Further, the court’s ruling weakens or eliminates the “intent” aspect of many state claims. It cuts through several state law privacy claims that depend on the sensitive nature of the information being shared with the third party. Plaintiffs can no longer point to the OCR guidance in support of their assertion that website browsing on a health-related public website is inherently private or sensitive information.

But this is not the end of the road. The court’s ruling did not directly address whether IP addresses are ever identifiable. Also, there is the potential that an appeal of this decision will provide the basis for a stay in the hundreds of impacted class actions until the issue is resolved.

Finally, the ruling may do little, if anything, for cases where online tracking tools were used in authenticated portions of the website, such as in a patient portal.

Does this change what I can do on my website?

The court’s ruling provides regulated entities more flexibility.

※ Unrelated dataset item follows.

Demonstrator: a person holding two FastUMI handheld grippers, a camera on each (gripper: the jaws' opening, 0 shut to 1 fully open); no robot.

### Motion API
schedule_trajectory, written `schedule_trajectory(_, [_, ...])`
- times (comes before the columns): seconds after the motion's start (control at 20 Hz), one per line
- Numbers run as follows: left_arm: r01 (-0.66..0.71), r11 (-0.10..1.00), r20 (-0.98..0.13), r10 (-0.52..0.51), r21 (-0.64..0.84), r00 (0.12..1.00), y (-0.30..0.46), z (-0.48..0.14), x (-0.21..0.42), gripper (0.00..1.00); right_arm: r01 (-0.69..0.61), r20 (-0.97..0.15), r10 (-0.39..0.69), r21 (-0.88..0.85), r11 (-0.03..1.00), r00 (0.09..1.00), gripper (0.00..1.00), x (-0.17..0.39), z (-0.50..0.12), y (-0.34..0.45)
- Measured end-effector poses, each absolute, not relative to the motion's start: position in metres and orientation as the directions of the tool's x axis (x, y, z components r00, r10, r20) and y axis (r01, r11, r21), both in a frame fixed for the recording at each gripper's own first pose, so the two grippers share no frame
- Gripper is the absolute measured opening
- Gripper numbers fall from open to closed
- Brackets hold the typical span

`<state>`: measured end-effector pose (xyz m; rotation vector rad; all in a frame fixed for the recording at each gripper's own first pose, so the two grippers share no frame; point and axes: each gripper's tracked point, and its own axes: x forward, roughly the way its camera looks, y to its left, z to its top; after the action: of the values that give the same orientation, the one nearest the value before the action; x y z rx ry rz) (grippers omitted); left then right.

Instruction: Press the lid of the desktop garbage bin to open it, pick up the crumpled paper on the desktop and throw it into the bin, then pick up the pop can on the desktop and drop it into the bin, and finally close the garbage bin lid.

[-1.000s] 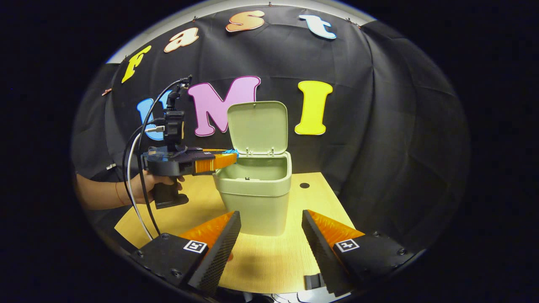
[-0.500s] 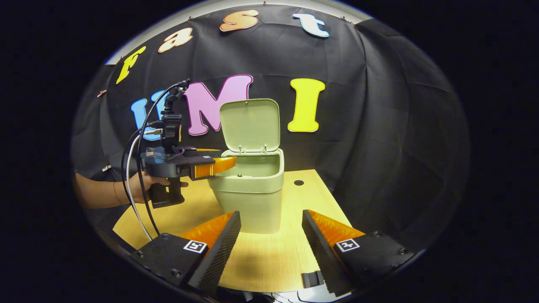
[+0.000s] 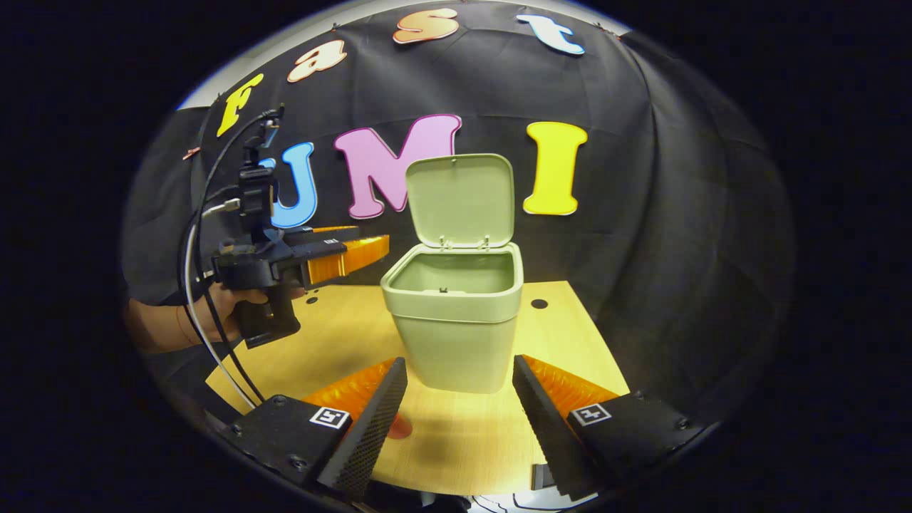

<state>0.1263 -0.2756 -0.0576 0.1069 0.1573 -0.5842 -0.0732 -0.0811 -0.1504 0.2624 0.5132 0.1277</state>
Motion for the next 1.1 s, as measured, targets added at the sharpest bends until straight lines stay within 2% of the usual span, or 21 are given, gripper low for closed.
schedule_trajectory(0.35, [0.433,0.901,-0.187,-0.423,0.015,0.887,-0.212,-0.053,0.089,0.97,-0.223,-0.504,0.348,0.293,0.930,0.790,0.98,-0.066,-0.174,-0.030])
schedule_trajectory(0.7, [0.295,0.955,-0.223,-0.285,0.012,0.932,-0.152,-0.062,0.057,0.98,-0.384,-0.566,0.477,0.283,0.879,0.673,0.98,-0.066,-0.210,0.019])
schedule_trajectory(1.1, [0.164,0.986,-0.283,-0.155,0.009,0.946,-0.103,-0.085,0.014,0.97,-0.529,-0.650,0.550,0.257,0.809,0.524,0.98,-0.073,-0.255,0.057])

They can deploy online tracking tools in unauthenticated pages without fear, for now, of OCR asserting there was an unauthorized disclosure of PHI. But, given the recent focus from regulators—such as the FTC and state attorneys general—on online disclosures of non-PHI medical data, regulated entities may still want to use caution before deploying online tracking tools. Additionally, regulated entities should still provide clear notice that these tools are in use to mitigate the risks associated with potential wiretap claims.

In sum, companies should consider whether the use of online tracking tools is worth the potential risks of future litigation or regulatory enforcement.